Preterm birth (PTB) is clinically defined as process of giving birth before 37 weeks of gestation and is a leading cause of death among neonates and children under the age of five. Prematurity remains a critical issue in developed countries, yet our understanding of the pathophysiology of PTB remains largely unknown. Among pregnancy complications, subclinical infections such as chorioamnionitis (CAM) are implicated in up to 70% of PTB cases. Specifically, CAM is characterized by the infection of the fetal membranes that surround the developing fetus and extend from the placenta, and is often associated with preterm, premature rupture of the fetal membranes (PPROM). The fetal membrane plays a key structural role in maintaining the fetal and maternal compartments of the gravid uterus. However, our understanding of the mechanisms of PPROM and the spatio-temporal progress of CAM remains vastly unknown. A lack of human-derived models have hindered our understanding of the mechanism that govern spontaneous PTB. Thus, in this short review, we discuss the emerging microfabrication technologies, specifically, organ-on-chip (OoCs) models, that seek to recapitulate the cellular and molecular context of the gestational membranes in vitro. These models show promise to facilitate the investigation of pathologic mechanisms that drive these disease conditions by mimicking the interactive contribution of the major cell types that make up the microenvironment of the fetal membrane and enable high throughput screening. Herein, we histologically characterize the microenvironment of the fetal membrane as a metric for scaling to recapitulate the functional components of the human fetal membrane. We review the current OoC models of the gravid uterus and conceptualize an "Instrumented Fetal Membrane on a Chip" (IFMOC) design as a prototype for PPROM and CAM research. Lastly, we discuss further applications of these OoC models for toxicological or pharmacological screening and personalized medicine. Fetal membrane OoCs offer an innovative and valuable platform to explore complex interactions between multiple drug types, toxic substances, and/or pathogenic microbes and their potential impacts on pregnancy outcomes. Further work will be required by integrating technological and analytical capabilities in order to characterize the fetal membrane microenvironment for preterm birth research.

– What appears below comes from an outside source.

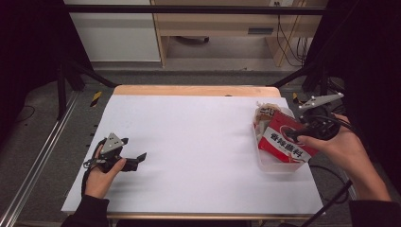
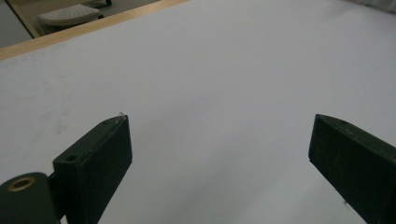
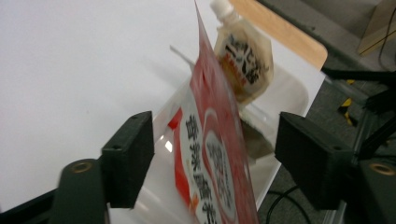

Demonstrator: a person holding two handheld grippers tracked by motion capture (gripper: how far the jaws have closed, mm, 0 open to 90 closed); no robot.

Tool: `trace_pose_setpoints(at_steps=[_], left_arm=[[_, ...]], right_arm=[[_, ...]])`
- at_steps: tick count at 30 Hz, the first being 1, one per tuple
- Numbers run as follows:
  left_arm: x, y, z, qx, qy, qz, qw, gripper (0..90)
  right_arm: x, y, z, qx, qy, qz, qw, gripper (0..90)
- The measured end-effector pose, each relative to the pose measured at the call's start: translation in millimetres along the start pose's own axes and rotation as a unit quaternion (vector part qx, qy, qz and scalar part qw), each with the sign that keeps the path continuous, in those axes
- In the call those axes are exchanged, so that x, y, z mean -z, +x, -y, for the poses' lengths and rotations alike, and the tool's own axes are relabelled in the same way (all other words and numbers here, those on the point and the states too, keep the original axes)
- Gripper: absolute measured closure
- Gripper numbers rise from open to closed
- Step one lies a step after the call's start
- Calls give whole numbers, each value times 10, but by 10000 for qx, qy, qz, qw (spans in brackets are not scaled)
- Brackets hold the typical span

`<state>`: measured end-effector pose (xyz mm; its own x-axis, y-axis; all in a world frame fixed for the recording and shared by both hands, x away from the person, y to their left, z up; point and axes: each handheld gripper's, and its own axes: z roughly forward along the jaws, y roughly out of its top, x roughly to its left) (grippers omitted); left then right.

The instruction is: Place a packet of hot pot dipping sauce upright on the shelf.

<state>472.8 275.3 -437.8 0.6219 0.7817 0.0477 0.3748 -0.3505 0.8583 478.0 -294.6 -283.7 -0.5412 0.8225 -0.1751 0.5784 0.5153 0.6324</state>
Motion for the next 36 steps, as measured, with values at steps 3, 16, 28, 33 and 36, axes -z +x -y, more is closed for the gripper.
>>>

早产(PTB)是指妊娠 37 周前分娩的过程,是新生儿和五岁以下儿童死亡的主要原因。早产仍然是发达国家的一个关键问题,但我们对 PTB 病理生理学的理解在很大程度上仍然未知。在妊娠并发症中,亚临床感染,如绒毛膜羊膜炎(CAM),在多达 70%的 PTB 病例中起作用。具体来说,CAM 的特征是感染包围发育中的胎儿并从胎盘延伸的胎儿膜,并且通常与早产、胎膜早破(PPROM)有关。胎膜在维持妊娠子宫的胎儿和母体隔室方面起着关键的结构作用。然而,我们对 PPROM 的机制和 CAM 的时空进展的理解仍然知之甚少。缺乏人源模型阻碍了我们对控制自发性 PTB 的机制的理解。因此,在这篇简短的综述中,我们讨论了新兴的微制造技术,特别是器官芯片(OoC)模型,这些模型试图在体外再现妊娠膜的细胞和分子环境。这些模型有望通过模拟构成胎膜微环境的主要细胞类型的相互作用贡献,并实现高通量筛选,从而促进对驱动这些疾病状态的病理机制的研究。在这里,我们从组织学上描述了胎膜的微环境,作为衡量标准来再现人类胎膜的功能成分。我们回顾了当前的妊娠子宫 OoC 模型,并将“芯片上的胎儿膜仪器”(IFMOC)设计概念化为 PPROM 和 CAM 研究的原型。最后,我们讨论了这些 OoC 模型在毒理学或药理学筛选和个性化医学中的进一步应用。胎儿膜 OoC 为探索多种药物类型、有毒物质和/或致病微生物之间的复杂相互作用及其对妊娠结局的潜在影响提供了一个创新和有价值的平台。为了进行早产研究,需要进一步整合技术和分析能力来描述胎儿膜微环境。